No evento 3 deferido o pedido liminar.
A União manifestou interesse em acompanhar a lide.
A autoridade impetrada, apesar de regularmente intimada não apresentou informações.
O Ministério Público Federal disse não ser causa que justificasse sua intervenção.
Vieram os autos conclusos e registrados para sentença.
Relatados. Decido.
A sentença concedeu a segurança (Evento 34 do processo de origem):
Ante o exposto, confirmo a medida liminar e concedo a segurança, resolvendo o mérito da demanda, nos termos do artigo 487, I, do CPC, para reconhecer o direito da impetrante à manutenção da pensão especial objeto dos autos, independentemente de ser aposentada pelo RGPS.
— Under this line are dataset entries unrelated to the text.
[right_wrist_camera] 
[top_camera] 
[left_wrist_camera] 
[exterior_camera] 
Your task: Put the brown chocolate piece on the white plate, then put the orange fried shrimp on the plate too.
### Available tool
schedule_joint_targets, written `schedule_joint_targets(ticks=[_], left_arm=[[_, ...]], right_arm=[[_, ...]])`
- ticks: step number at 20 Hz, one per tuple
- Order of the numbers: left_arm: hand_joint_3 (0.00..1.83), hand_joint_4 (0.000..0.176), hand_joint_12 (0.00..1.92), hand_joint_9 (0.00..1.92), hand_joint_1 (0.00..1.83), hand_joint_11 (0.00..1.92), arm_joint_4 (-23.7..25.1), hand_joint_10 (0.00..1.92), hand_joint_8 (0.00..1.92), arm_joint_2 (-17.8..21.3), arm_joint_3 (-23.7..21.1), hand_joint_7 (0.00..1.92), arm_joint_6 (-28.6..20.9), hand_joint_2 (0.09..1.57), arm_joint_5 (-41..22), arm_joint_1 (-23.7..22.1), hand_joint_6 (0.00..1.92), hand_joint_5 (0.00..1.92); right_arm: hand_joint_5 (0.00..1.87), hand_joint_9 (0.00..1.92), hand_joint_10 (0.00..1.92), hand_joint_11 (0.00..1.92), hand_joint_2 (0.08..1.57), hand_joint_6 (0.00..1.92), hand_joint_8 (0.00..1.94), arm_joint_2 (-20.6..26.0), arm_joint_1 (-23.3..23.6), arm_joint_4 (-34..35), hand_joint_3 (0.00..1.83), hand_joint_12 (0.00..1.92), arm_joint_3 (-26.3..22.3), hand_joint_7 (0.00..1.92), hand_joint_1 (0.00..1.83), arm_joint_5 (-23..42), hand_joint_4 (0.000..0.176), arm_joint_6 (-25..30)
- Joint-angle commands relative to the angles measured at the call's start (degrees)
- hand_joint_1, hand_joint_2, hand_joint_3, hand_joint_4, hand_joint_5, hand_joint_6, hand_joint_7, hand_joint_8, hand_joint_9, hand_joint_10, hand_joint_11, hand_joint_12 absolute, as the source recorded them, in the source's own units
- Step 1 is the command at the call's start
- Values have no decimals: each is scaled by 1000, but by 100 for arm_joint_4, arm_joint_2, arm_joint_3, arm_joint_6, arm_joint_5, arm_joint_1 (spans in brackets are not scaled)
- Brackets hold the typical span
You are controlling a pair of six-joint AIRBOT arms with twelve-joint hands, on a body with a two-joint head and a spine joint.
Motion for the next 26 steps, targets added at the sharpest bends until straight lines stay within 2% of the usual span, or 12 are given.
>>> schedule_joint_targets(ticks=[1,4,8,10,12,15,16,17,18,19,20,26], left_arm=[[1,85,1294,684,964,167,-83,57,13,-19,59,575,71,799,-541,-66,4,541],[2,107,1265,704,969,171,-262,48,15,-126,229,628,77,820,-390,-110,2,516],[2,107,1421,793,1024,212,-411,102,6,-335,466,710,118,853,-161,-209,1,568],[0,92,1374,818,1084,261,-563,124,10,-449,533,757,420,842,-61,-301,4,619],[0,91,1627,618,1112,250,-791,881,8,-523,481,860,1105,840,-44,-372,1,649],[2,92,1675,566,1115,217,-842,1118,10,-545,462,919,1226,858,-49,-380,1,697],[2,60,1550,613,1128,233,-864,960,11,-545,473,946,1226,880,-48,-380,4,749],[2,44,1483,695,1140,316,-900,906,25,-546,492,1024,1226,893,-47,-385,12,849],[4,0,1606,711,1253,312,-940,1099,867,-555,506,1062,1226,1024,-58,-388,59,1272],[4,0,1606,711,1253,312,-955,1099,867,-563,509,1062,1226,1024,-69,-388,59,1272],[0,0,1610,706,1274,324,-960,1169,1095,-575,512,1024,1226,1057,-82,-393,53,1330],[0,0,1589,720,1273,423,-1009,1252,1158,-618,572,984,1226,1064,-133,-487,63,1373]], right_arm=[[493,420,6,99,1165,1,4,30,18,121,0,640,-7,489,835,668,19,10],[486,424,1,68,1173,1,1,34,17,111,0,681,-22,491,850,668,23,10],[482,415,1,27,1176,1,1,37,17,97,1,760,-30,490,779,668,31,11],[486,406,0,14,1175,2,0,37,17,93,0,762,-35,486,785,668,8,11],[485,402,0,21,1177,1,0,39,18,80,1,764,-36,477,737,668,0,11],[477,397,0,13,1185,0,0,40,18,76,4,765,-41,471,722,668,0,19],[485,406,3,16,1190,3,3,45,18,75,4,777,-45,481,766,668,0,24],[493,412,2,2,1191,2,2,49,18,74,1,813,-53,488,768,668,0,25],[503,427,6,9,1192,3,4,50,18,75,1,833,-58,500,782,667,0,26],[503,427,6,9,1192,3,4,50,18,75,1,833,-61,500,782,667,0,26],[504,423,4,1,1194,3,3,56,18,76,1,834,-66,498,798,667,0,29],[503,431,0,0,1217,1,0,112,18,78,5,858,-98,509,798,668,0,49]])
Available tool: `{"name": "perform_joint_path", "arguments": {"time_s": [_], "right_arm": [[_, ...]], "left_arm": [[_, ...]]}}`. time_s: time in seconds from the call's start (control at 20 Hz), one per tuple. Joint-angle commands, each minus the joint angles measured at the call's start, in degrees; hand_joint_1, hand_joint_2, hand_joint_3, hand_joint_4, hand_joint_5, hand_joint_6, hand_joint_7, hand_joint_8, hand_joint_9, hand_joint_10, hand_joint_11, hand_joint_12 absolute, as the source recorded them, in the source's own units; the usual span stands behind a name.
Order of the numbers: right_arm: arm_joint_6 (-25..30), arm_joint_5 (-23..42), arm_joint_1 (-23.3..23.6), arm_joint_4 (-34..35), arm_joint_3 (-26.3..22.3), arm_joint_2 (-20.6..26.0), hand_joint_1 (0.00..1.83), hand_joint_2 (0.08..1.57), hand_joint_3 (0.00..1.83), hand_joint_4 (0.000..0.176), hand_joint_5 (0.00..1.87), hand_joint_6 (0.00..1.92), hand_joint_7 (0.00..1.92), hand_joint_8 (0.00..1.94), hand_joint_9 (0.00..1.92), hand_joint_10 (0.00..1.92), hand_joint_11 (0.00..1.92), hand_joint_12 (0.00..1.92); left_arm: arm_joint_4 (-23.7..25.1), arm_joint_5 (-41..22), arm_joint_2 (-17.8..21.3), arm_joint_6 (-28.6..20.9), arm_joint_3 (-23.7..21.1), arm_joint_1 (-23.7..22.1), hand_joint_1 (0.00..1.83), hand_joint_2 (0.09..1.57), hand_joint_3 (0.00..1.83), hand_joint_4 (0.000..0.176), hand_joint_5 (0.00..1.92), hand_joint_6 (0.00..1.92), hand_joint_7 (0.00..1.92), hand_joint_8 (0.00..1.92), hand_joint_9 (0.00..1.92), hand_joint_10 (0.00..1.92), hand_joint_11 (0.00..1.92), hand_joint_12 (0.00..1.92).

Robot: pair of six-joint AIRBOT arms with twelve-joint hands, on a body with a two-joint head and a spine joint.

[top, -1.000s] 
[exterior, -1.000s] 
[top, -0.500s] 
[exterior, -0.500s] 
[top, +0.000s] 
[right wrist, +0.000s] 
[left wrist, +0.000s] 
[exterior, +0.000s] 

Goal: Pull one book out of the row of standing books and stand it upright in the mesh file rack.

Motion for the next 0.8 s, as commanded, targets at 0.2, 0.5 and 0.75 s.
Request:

Sem custas e honorários nesta instância (arts. 54, caput, e 55, caput, da Lei 9.099/95).
Havendo interposição de recurso no prazo de 10 (dez) dias, dê-se vista ao recorrido para oferecimento de contrarrazões, no prazo legal, e, em seguida, promova-se a remessa eletrônica a uma das Turmas Recursais da Seção Judiciária do Paraná.
Transitada em julgado, havendo valores a executar, remetam-se os autos à Contadoria para elaboração de cálculos de referência, altere-se a classe para cumprimento de sentença e expeça-se requisição de pagamento.
Expedida requisição, aguarde-se o pagamento.
Oportunamente, arquivem-se.
Sentença registrada eletronicamente e publicada com a disponibilização no sistema. Intimem-se as partes.
Apela a parte impetrada (Evento 42 do processo de origem), pedindo a reforma da sentença e a denegação da segurança. Traça a recorrente histórico da pensão temporária prevista na Lei 3.373/68. Alega: a) a legalidade e constitucionalidade da supressão da pensão da Lei nº 3.373/1958 na ausência de dependência econômica em relação ao instituidor; b) a ausência de decadência do direito de anular ou revogar o ato administrativo de concessão da pensão; c) que há condição resolutiva do benefício prevista na própria Lei nº 3.373/1958; d) a ausência de retroação do cancelamento da pensão; e) ausência de violação ao princípio da segurança jurídica, ao direito adquirido e ao ato jurídico perfeito; f) a legalidade do ato que ordenou a supressão da pensão da parte autora; e g) a ausência de dependência econômica em relação ao instituidor da pensão.
Houve contrarrazões.
O Ministério Público Federal deixou de se manifestar sobre o mérito do recurso.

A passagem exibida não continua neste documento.